Since the US Supreme Court made it broadly legal for states to allow sports gambling in 2018, the total amount wagered legally in the US – known in the industry as the “handle” -  has grown to over $20 billion/year. Obviously that’s the pre-pandemic level. Since March 2020, it’s been near zero.


Industry analysts expect that eventually the legal sports-betting industry will put the black market bookie out of business and the total legal handle will grow to $100-150 billion/year. That sounds like a lot of money, but for perspective, the NASDAQ market has been trading around $200 billion in notional value of equities every day. That doesn’t include NYSE listed stocks or equity derivative securities like futures and options.

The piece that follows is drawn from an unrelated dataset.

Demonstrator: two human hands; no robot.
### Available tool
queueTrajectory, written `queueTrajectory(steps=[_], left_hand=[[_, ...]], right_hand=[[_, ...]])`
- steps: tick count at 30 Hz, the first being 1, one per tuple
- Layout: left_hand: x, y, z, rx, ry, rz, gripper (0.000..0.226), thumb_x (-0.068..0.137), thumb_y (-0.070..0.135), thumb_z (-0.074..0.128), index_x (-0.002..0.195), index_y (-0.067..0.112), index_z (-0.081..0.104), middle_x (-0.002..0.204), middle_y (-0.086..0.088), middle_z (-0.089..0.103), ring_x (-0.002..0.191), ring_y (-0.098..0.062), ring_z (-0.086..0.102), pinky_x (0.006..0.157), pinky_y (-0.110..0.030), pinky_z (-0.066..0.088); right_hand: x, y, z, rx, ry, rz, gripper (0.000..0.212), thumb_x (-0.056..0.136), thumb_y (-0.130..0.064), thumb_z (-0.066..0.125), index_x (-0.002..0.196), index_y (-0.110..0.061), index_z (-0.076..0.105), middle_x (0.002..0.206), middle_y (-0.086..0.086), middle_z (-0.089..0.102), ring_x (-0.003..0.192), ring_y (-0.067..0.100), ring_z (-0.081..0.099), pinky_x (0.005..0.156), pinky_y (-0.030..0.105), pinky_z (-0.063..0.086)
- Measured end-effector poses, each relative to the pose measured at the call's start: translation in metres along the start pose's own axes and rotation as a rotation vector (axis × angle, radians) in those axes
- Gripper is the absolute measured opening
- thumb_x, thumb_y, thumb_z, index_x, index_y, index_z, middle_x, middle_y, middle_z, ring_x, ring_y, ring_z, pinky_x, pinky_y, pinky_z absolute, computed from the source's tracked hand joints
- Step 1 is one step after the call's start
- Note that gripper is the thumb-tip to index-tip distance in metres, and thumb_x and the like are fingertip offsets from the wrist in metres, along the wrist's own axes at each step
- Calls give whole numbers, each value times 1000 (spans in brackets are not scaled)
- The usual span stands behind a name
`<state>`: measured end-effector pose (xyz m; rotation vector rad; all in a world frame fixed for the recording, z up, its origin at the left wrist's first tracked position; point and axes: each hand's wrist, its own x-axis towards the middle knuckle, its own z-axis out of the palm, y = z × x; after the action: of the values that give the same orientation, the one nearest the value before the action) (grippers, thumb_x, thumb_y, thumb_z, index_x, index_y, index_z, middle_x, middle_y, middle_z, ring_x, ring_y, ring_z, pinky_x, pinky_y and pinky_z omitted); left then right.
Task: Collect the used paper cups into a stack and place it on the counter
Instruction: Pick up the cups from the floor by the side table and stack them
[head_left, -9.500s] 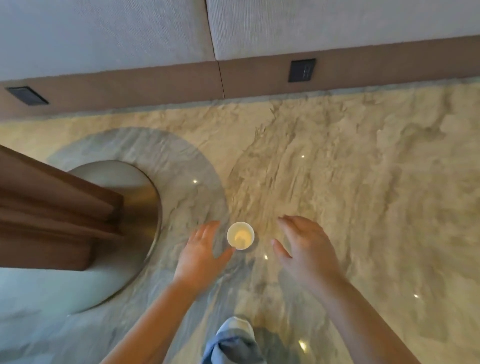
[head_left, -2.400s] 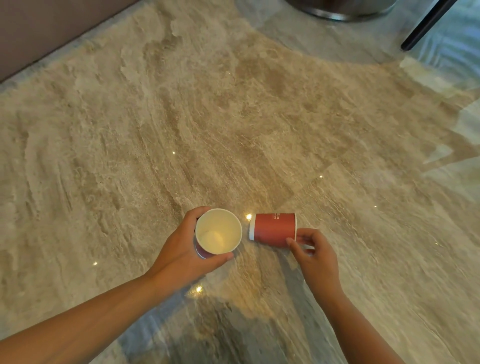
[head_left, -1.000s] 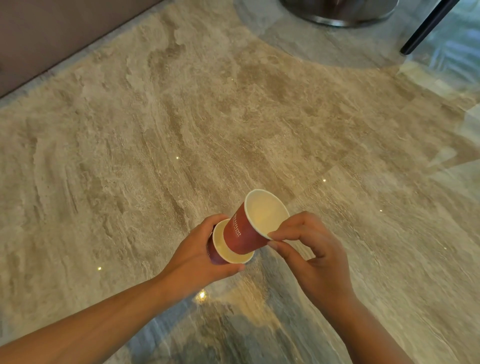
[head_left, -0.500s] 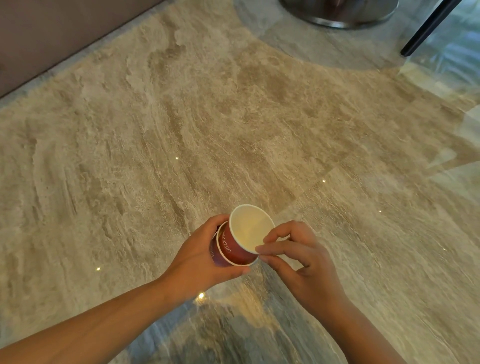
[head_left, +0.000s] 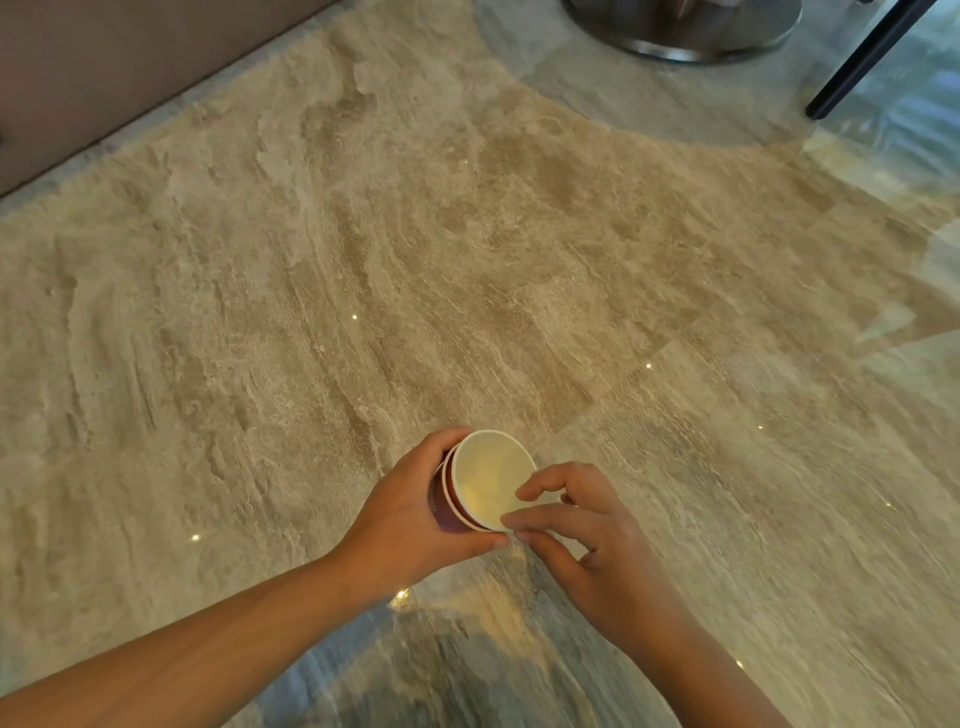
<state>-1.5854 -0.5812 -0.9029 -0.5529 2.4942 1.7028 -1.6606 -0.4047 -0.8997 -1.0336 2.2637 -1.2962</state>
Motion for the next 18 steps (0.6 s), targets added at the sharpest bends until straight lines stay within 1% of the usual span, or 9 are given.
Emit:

It’s somewhat absurd to think that the bored gamblers are significantly moving asset prices on the major stock exchanges. Just as we’re seeing with stocks like Hertz, it might be possible for small traders to move the shares of small companies for short periods of time, but there’s a high likelihood that they’ll eventually lose money and leave the stock market for some other venue that strikes their fancy.


In the meantime, savvy investors would be wise to ignore the noise of volatility in micro-cap names and remain focused on solid companies that grow earnings and return profits to shareholders.